Peruvian Cloth and Colonization
Arriving in Peru in the early sixteenth century, the Spanish were awestruck by the beauty and ingenuity of the textiles that they saw there. Spanish reports acknowledged the mastery of textile making by Indigenous communities, where the traditional garments became quintessential to the image of the Andean world.
​
Clothing in the sixteenth century could be perceived as an insight into the wearer’s identity (not only outward appearance) being comparable to the spiritual orientations from pre Hispanic Mexico and Peru. Garments had the ability to signify societal roles, class, racial distinctions, and generational racial identities. Colonial officials in Lima attempted to enforce legislation that would limit the clothing options of negros, mulatos, indios, and mestizos: where the greatest pushback came from free castas who used clothing to shape their own sense of place within colonial society.

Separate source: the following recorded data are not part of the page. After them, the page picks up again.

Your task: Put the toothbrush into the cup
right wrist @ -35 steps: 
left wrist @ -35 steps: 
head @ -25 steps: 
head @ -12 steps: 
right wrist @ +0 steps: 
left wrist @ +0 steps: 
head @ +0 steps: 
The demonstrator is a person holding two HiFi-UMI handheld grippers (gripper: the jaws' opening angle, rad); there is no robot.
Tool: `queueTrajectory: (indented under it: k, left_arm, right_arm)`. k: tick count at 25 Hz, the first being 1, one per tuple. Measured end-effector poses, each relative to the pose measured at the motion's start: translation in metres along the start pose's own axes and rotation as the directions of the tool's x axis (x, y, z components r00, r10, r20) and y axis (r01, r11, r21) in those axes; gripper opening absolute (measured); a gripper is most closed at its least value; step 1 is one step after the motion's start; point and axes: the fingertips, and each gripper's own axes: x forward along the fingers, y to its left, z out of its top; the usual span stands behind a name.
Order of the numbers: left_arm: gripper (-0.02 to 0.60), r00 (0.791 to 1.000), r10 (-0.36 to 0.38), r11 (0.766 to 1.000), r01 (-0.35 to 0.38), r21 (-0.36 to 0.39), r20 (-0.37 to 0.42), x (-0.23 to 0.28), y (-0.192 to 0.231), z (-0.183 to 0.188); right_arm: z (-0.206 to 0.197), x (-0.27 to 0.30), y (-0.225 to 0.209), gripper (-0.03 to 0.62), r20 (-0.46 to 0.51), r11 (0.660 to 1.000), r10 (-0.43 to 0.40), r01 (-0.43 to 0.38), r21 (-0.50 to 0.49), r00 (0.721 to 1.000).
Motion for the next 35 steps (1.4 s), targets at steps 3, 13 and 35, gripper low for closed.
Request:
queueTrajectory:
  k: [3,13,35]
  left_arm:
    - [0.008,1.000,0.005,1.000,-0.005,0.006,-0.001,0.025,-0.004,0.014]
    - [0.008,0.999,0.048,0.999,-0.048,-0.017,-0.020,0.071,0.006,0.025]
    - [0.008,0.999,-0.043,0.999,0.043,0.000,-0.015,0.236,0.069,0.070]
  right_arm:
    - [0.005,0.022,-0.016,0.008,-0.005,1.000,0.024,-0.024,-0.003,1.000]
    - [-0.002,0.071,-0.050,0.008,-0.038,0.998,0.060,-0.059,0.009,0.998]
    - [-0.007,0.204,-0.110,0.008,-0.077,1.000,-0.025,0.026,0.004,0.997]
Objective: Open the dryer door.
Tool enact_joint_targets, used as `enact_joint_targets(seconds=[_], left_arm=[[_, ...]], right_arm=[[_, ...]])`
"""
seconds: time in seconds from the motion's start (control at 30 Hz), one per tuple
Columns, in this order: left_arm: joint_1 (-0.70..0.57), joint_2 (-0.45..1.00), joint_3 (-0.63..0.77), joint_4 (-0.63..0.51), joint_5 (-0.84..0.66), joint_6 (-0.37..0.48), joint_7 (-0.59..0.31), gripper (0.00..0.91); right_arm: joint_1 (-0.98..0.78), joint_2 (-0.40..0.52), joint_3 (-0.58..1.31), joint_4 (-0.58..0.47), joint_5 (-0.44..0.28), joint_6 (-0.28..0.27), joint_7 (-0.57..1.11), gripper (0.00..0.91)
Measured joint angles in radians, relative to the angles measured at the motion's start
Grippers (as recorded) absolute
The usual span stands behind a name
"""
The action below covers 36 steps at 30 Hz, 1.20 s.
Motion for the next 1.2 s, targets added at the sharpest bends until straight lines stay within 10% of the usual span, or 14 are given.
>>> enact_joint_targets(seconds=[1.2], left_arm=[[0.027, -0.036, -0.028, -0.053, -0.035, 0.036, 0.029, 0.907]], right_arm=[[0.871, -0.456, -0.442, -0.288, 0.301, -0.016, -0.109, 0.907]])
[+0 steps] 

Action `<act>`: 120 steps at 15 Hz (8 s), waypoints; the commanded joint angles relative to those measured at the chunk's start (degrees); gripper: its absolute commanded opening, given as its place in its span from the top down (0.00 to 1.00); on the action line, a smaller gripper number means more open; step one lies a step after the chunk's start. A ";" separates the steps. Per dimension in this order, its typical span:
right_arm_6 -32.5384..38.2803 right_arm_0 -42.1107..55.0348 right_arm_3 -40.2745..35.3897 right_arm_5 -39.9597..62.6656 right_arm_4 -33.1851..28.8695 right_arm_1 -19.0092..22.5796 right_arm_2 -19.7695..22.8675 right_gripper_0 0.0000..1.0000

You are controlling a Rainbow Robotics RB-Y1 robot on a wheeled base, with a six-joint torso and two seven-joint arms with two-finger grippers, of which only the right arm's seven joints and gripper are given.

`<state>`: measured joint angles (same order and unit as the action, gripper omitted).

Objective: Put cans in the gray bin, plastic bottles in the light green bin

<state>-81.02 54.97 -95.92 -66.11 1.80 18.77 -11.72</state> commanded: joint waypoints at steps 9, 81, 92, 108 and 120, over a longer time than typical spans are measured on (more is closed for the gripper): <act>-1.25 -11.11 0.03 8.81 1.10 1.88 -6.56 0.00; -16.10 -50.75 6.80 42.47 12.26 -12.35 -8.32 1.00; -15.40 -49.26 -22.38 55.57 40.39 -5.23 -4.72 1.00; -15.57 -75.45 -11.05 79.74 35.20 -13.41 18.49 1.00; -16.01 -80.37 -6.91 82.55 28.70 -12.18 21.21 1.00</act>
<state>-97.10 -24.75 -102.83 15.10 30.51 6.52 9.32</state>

Between 1761 and 1776, Peru’s viceroy Manuel Amat y Junyent commissioned the Casta series as a gift for king Charles IV’s Cabinet of Natural History. Amat wrote that the illustrations reflected the "notable mutation of appearance, shape, and color that results from the successive generations of mixing with indios and negros..." Although the images do not bear an artist's signature, they have since been presumably attributed to the workshop of Cristobal Lozano, who served as Viceroy Amat's principal painter. Each image features a mother, father, and child.